> Description of the task:
Beneath this task is a listing; retype all of it exactly.

-- -- --

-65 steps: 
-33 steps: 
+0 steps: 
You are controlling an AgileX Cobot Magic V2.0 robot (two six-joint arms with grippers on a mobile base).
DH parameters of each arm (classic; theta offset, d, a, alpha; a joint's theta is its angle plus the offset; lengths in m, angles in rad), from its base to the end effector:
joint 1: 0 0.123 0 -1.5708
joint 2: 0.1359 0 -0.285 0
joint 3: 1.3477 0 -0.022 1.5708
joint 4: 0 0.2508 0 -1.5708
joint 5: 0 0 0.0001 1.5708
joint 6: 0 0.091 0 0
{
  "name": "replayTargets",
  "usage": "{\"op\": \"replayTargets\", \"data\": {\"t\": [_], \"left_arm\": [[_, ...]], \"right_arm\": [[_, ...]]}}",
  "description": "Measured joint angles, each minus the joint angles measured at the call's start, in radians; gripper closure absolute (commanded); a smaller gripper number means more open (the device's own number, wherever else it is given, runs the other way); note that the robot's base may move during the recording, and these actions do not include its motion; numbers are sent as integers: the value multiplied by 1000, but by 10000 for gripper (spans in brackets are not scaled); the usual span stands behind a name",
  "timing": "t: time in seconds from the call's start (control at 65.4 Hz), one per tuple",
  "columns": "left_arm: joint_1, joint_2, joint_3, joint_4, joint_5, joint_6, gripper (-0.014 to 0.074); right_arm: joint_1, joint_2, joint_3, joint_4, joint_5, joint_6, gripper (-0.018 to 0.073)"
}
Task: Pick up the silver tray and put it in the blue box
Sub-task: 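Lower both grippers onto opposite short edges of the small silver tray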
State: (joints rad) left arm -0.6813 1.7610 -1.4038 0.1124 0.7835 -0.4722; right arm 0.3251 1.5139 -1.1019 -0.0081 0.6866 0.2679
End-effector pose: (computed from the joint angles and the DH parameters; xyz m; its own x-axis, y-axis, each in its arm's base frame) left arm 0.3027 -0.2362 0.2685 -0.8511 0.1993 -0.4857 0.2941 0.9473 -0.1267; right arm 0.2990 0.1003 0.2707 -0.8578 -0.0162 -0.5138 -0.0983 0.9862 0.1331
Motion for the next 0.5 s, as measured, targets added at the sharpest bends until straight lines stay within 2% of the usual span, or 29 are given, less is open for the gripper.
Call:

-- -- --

> Task answer:
-65 steps: 
-33 steps: 
+0 steps: 
You are controlling an AgileX Cobot Magic V2.0 robot (two six-joint arms with grippers on a mobile base).
DH parameters of each arm (classic; theta offset, d, a, alpha; a joint's theta is its angle plus the offset; lengths in m, angles in rad), from its base to the end effector:
joint 1: 0 0.123 0 -1.5708
joint 2: 0.1359 0 -0.285 0
joint 3: 1.3477 0 -0.022 1.5708
joint 4: 0 0.2508 0 -1.5708
joint 5: 0 0 0.0001 1.5708
joint 6: 0 0.091 0 0
{
  "name": "replayTargets",
  "usage": "{\"op\": \"replayTargets\", \"data\": {\"t\": [_], \"left_arm\": [[_, ...]], \"right_arm\": [[_, ...]]}}",
  "description": "Measured joint angles, each minus the joint angles measured at the call's start, in radians; gripper closure absolute (commanded); a smaller gripper number means more open (the device's own number, wherever else it is given, runs the other way); note that the robot's base may move during the recording, and these actions do not include its motion; numbers are sent as integers: the value multiplied by 1000, but by 10000 for gripper (spans in brackets are not scaled); the usual span stands behind a name",
  "timing": "t: time in seconds from the call's start (control at 65.4 Hz), one per tuple",
  "columns": "left_arm: joint_1, joint_2, joint_3, joint_4, joint_5, joint_6, gripper (-0.014 to 0.074); right_arm: joint_1, joint_2, joint_3, joint_4, joint_5, joint_6, gripper (-0.018 to 0.073)"
}
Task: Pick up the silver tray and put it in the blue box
Sub-task: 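Lower both grippers onto opposite short edges of the small silver tray
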State: (joints rad) left arm -0.6813 1.7610 -1.4038 0.1124 0.7835 -0.4722; right arm 0.3251 1.5139 -1.1019 -0.0081 0.6866 0.2679
End-effector pose: (computed from the joint angles and the DH parameters; xyz m; its own x-axis, y-axis, each in its arm's base frame) left arm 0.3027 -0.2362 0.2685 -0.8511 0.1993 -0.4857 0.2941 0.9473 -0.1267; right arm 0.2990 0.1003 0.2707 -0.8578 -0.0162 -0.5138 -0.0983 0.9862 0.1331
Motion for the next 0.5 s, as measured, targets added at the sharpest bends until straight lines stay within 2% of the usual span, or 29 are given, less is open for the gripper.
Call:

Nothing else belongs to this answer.